US President Donald Trump |
By: David B. Larter
If you watch cable news or follow the president’s Twitter feed, you might be under the impression that the U.S. is heading to war with North Korea. But somebody, it seems, forgot to loop in the U.S. military.
North Korea is threatening to launch missiles toward Guam; U.S. President Donald Trump tweeted Friday morning that military options were “locked and loaded;” NBC News ran a story Wednesday claiming the U.S. had ”prepared a plan” to strike North Korean missile sites with B-1 bombers.
But while the rhetoric is nearing a fever pitch in D.C., out in the Pacific you’d never know the world was on the brink of nuclear war.

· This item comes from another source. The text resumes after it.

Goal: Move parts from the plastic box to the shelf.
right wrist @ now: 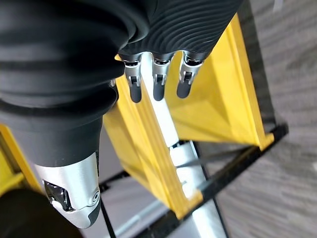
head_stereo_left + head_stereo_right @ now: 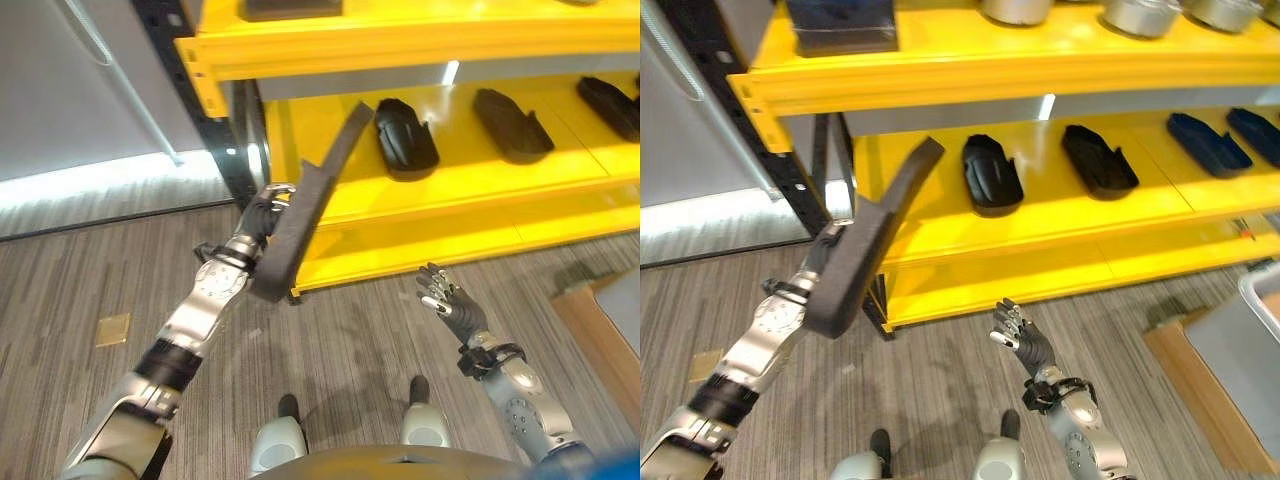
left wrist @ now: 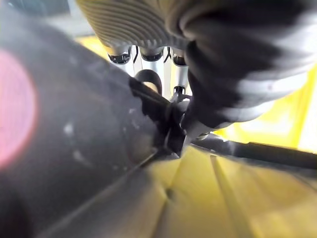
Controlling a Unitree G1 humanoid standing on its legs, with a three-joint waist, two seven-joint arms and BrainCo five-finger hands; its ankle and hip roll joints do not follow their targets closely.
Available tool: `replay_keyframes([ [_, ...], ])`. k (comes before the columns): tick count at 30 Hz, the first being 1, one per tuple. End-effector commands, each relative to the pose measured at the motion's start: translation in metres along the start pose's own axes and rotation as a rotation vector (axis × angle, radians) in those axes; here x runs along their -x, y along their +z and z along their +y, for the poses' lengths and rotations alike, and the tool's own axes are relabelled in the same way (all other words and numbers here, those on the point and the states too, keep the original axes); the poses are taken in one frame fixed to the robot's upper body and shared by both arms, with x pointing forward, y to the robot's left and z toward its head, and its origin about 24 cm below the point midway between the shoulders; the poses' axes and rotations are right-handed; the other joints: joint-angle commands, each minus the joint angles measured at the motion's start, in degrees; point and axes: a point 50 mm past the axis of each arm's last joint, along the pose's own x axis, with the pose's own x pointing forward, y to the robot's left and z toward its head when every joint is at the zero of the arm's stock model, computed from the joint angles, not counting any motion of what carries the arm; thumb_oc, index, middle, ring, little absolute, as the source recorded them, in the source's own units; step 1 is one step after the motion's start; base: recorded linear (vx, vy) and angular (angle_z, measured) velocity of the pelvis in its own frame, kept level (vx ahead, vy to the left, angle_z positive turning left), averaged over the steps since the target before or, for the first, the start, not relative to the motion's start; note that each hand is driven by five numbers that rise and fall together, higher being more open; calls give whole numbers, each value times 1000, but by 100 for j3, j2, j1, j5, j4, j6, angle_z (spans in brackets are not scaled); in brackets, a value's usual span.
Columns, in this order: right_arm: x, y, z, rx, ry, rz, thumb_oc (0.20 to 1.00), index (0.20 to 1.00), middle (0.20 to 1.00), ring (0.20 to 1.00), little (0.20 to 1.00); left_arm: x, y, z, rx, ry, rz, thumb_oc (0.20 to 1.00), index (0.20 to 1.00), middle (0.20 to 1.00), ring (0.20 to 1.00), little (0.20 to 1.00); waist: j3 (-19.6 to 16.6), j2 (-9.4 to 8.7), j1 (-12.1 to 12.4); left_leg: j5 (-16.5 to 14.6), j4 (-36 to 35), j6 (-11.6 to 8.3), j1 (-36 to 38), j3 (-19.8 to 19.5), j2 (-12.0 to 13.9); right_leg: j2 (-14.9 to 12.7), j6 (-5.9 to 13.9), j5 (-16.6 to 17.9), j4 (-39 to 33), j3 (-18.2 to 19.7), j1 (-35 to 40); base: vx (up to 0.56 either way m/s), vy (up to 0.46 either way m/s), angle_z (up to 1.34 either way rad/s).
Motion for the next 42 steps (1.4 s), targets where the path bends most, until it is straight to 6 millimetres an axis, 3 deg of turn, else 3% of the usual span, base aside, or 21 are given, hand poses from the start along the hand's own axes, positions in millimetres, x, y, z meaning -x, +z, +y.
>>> replay_keyframes([
  [1, -9, 28, 8, 52, 72, -115, 1000, 1000, 1000, 1000, 1000, -28, 44, 13, -157, 134, -219, 200, 200, 200, 200, 200, 226, 63, 62, 37, -126, 71, 60, 107, 130, 84, -84, -309, 314, 116, -50, -66, -34, -29],
  [5, -10, 32, 11, 62, 90, -128, 1000, 1000, 1000, 1000, 1000, -46, 43, 15, -246, 176, -189, 200, 200, 200, 200, 200, 330, 23, -15, 143, -263, 31, 114, 185, 209, 160, -85, -281, 315, 170, -146, -20, -25, -12],
  [9, -12, 35, 16, 81, 125, -131, 1000, 1000, 1000, 1000, 1000, -72, 52, 35, -322, 298, -156, 200, 200, 200, 200, 200, 510, -57, -146, 260, -352, -23, 120, 328, 325, 293, -81, -233, 350, 305, -390, -59, -34, -19],
  [14, -12, 34, 18, 94, 132, -119, 1000, 1000, 1000, 1000, 1000, -82, 51, 42, -196, 402, -105, 200, 200, 200, 200, 200, 686, -141, -224, 318, -374, -41, 108, 401, 379, 362, -77, -176, 395, 434, -555, -50, -32, -16],
  [22, -16, 35, 23, 99, 129, -124, 1000, 1000, 1000, 1000, 1000, -88, 50, 34, 8, 508, -78, 200, 200, 200, 200, 200, 819, -176, -214, 393, -447, -94, 166, 401, 435, 385, -109, -227, 463, 413, -558, -4, -32, -9],
  [25, -16, 36, 22, 100, 126, -125, 1000, 1000, 1000, 1000, 1000, -87, 48, 36, 12, 516, -72, 200, 200, 200, 200, 200, 813, -157, -201, 413, -490, -102, 192, 387, 444, 386, -118, -240, 470, 387, -529, 3, -4, 1],
  [34, -16, 34, 18, 129, 116, -106, 1000, 1000, 1000, 1000, 1000, -75, 46, 68, -10, 604, -62, 200, 200, 200, 200, 200, 777, -63, -90, 532, -720, -139, 320, 319, 485, 404, -124, -290, 492, 250, -439, 6, -17, 6],
  [37, -20, 45, 22, 166, 133, -153, 1000, 1000, 1000, 1000, 1000, -70, 46, 76, -12, 629, -74, 200, 200, 200, 200, 200, 793, -41, -38, 550, -763, -134, 350, 306, 496, 415, -121, -303, 510, 226, -428, -2, -8, 4],
  [40, -22, 47, 23, 68, 119, -204, 1000, 1000, 1000, 1000, 1000, -66, 46, 81, -6, 659, -85, 200, 200, 200, 200, 200, 805, -13, -8, 569, -791, -128, 355, 274, 504, 409, -119, -322, 534, 189, -422, -7, 3, 3],
  [42, -25, 57, 22, 153, 65, -266, 1000, 1000, 1000, 1000, 1000, -64, 46, 85, -12, 669, -86, 200, 200, 200, 200, 200, 820, 19, 10, 584, -811, -125, 339, 248, 504, 400, -114, -332, 543, 149, -415, -13, 7, 5],
])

In Yokosuka, Japan, the U.S. Navy’s forward-deployed ready aircraft carrier USS Ronald Reagan sits peacefully pier-side, along with the U.S. 7th Fleet command ship Blue Ridge. On the Korean Peninsula, the State Department has not advised American citizens to leave the country and U.S. military family members are not being evacuated. No Marines are being loaded on amphibious ships; no sailors have been recalled off leave to prepare for emergency operations; and no ballistic missile defense ships have been sortied to North Korea, the waters off Japan or to Guam, three sources said.
The frenzied rhetoric being propelled by the president’s words and fed back by the news cycle is, for the second time this year, failing to match what’s actually happening, sources told Defense News.